What lines in the records include the string "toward"? Return each one.

INFORMATION SHOWN:
►

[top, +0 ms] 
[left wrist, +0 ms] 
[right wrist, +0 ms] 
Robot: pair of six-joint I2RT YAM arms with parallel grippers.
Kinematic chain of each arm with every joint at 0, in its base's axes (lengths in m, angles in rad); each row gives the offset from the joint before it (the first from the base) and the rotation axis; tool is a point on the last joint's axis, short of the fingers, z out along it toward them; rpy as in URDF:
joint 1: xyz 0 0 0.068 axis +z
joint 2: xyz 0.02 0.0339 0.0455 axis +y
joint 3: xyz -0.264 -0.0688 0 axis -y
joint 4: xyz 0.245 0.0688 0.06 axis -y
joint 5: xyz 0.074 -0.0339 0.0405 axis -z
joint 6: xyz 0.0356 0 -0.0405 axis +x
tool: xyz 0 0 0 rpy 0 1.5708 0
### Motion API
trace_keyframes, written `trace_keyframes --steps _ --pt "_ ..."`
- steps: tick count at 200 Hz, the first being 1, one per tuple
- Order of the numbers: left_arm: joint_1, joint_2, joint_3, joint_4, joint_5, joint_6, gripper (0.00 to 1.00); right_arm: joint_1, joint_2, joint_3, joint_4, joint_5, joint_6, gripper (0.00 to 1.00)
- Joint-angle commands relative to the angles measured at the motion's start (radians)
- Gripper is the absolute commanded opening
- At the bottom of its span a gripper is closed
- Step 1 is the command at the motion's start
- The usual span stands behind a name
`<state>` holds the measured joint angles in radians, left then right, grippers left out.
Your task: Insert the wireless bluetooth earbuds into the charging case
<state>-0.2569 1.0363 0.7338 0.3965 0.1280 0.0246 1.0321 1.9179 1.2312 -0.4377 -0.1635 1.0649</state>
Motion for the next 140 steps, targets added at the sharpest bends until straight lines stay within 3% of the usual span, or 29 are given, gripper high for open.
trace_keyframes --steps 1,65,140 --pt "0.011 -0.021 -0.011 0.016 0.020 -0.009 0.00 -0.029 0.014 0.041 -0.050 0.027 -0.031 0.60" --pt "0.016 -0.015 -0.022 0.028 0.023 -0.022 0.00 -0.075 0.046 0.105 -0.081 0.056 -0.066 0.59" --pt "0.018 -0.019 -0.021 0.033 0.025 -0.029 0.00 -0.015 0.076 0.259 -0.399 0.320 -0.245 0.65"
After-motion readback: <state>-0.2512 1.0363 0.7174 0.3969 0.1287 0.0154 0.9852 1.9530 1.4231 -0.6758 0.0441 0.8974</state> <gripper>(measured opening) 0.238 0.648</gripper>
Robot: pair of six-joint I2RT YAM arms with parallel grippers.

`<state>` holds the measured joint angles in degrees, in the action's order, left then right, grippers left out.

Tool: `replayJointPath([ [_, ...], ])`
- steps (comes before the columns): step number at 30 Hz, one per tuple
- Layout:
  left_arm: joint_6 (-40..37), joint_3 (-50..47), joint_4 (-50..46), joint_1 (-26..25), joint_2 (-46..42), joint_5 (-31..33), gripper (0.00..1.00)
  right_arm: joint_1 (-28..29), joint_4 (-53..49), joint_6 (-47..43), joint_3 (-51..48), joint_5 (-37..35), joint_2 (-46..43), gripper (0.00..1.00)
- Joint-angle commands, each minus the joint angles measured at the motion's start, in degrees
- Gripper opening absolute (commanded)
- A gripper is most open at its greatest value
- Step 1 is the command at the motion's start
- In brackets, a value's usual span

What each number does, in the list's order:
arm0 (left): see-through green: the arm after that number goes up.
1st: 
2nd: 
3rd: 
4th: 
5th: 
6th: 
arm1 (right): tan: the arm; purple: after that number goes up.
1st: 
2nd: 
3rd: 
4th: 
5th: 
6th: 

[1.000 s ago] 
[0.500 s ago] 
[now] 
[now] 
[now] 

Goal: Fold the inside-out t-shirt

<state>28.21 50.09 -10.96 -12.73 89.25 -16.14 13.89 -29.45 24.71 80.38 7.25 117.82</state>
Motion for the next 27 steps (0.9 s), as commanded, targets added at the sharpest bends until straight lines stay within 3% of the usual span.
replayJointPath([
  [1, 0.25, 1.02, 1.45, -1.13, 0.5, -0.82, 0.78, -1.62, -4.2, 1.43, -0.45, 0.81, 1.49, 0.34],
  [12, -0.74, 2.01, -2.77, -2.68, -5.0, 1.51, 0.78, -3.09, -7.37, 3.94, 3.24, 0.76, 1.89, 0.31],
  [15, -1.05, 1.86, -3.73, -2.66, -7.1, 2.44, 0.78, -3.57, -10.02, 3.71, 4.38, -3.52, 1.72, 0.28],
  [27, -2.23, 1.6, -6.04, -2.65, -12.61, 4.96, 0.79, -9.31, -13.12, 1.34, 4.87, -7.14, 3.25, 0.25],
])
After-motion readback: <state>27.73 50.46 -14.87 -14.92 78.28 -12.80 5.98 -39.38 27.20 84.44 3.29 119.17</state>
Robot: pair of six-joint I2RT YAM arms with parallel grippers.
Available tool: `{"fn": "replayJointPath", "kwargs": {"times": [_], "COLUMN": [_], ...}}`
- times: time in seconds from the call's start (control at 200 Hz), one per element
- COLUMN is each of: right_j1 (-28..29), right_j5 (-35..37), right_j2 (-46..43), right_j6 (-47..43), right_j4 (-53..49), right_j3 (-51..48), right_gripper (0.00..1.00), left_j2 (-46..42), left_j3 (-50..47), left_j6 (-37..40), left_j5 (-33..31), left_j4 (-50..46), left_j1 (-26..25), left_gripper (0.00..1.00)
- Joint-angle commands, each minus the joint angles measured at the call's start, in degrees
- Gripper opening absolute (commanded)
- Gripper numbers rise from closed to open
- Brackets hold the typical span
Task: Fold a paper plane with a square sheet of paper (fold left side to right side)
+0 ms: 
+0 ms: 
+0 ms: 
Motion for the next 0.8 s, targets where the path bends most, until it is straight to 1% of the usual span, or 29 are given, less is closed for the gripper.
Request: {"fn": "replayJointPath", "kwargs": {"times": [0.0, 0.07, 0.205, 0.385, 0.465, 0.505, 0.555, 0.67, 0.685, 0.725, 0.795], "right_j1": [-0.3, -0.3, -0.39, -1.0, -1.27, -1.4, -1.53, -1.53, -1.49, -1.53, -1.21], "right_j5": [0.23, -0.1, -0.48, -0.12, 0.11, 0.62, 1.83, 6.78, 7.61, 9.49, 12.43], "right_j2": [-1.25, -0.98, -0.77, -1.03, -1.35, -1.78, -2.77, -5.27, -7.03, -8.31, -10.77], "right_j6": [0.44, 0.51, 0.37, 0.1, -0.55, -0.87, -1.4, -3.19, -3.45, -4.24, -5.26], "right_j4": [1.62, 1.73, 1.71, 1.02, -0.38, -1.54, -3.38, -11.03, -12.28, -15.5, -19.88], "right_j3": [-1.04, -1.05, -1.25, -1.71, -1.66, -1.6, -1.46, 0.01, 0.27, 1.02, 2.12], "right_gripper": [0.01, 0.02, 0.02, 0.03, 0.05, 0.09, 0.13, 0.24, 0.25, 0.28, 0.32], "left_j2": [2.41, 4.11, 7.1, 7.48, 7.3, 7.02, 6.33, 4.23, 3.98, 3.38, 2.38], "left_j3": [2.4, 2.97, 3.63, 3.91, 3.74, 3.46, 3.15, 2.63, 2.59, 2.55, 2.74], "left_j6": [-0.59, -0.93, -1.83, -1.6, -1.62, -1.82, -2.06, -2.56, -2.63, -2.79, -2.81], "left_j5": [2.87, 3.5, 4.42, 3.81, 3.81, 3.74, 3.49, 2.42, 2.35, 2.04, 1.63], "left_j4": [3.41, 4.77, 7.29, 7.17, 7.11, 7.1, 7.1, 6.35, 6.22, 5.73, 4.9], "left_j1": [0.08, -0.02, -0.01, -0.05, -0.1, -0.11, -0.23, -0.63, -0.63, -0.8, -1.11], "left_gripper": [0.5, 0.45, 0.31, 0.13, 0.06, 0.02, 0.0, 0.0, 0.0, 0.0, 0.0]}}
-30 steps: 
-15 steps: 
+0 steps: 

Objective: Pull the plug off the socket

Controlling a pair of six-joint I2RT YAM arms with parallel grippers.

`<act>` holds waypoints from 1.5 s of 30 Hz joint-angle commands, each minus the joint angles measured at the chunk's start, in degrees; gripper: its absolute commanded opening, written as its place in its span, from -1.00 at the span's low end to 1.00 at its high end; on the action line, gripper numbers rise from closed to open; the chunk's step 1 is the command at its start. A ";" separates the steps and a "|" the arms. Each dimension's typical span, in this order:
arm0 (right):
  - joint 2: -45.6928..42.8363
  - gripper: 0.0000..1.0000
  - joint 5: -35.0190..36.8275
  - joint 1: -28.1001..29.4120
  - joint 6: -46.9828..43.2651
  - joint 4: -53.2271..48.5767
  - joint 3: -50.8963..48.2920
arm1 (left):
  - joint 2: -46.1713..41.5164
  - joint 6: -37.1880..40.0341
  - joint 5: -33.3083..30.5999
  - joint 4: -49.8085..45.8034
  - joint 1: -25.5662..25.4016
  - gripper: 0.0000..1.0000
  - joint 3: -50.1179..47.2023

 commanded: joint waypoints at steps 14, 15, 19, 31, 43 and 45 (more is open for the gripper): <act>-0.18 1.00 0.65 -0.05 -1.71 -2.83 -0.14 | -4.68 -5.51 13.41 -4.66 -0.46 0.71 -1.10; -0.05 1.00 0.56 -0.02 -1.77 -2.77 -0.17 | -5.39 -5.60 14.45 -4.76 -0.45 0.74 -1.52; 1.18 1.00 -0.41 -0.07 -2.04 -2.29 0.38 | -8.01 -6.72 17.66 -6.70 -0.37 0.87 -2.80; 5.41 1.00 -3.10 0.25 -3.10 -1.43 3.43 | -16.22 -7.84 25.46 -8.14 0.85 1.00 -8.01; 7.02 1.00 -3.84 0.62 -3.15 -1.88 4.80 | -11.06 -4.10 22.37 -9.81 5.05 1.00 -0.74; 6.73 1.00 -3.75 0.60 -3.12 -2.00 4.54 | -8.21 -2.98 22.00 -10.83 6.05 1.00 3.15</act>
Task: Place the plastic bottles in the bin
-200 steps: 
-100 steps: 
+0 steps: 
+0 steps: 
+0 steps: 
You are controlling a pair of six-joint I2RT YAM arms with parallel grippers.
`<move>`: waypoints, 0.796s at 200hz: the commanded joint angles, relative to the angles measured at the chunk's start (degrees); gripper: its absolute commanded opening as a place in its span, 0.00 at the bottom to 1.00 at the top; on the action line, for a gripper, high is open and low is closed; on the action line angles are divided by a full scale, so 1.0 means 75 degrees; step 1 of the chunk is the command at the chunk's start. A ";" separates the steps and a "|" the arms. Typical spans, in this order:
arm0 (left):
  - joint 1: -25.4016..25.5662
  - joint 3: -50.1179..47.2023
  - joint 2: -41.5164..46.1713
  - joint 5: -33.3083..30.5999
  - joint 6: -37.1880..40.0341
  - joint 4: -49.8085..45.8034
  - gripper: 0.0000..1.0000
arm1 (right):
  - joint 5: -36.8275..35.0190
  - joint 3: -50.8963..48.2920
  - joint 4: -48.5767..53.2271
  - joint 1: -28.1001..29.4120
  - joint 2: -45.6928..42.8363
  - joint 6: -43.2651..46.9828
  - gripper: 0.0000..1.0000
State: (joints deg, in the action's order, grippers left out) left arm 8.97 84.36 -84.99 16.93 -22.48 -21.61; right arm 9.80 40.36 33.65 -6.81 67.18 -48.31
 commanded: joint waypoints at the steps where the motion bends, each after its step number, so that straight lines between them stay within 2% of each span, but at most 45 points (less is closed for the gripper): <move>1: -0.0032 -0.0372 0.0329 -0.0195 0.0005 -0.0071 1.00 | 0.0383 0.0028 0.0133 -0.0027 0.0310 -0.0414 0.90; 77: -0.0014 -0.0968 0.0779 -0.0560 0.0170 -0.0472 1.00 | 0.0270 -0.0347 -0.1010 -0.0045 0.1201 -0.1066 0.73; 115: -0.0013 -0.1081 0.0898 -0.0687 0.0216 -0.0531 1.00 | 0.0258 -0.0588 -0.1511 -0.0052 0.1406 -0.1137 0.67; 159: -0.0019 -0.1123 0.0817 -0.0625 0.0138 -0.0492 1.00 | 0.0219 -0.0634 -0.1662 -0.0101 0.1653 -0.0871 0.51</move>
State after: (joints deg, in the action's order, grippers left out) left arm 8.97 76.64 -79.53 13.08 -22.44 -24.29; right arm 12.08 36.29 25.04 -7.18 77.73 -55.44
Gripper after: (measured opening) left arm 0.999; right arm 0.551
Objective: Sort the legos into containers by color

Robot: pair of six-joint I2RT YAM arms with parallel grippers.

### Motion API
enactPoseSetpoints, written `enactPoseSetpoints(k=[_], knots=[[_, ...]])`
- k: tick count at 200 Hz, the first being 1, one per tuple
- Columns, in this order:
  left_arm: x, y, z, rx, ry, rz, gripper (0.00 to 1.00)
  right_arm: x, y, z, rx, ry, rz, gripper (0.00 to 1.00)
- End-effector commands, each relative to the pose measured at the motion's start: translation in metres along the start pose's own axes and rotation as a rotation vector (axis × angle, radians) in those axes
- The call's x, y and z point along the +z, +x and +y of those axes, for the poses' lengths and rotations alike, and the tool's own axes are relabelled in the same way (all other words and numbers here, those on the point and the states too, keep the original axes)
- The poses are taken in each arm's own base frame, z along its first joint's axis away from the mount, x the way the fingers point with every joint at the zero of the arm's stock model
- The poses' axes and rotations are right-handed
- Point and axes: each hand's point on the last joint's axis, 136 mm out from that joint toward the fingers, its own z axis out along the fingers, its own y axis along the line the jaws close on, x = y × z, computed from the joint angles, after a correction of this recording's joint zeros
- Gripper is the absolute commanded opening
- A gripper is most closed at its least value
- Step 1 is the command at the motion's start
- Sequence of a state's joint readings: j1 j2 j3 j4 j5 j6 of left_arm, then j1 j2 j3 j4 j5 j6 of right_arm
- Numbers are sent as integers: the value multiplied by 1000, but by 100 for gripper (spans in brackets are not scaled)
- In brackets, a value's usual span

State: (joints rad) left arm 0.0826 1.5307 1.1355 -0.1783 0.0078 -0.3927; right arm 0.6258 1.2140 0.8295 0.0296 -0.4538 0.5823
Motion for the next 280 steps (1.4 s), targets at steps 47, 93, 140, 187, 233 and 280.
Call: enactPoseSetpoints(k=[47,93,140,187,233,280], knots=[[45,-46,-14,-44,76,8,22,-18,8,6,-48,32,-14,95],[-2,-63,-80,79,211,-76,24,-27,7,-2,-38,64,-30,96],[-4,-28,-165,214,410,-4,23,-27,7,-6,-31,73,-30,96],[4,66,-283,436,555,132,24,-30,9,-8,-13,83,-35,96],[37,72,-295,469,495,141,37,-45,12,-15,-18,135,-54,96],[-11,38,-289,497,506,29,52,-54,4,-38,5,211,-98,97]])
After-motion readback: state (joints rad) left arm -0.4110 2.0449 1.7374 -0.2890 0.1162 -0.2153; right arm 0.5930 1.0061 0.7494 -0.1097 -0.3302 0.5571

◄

EXERCISE ANSWER:
Kinematic chain of each arm with every joint at 0, in its base's axes (lengths in m, angles in rad); each row gives the offset from the joint before it (the first from the base) and the rotation axis; tool is a point on the last joint's axis, short of the fingers, z out along it toward them; rpy as in URDF:
- Point and axes: each hand's point on the last joint's axis, 136 mm out from that joint toward the fingers, its own z axis out along the fingers, its own y axis along the line the jaws close on, x = y × z, computed from the joint angles, after a correction of this recording's joint zeros

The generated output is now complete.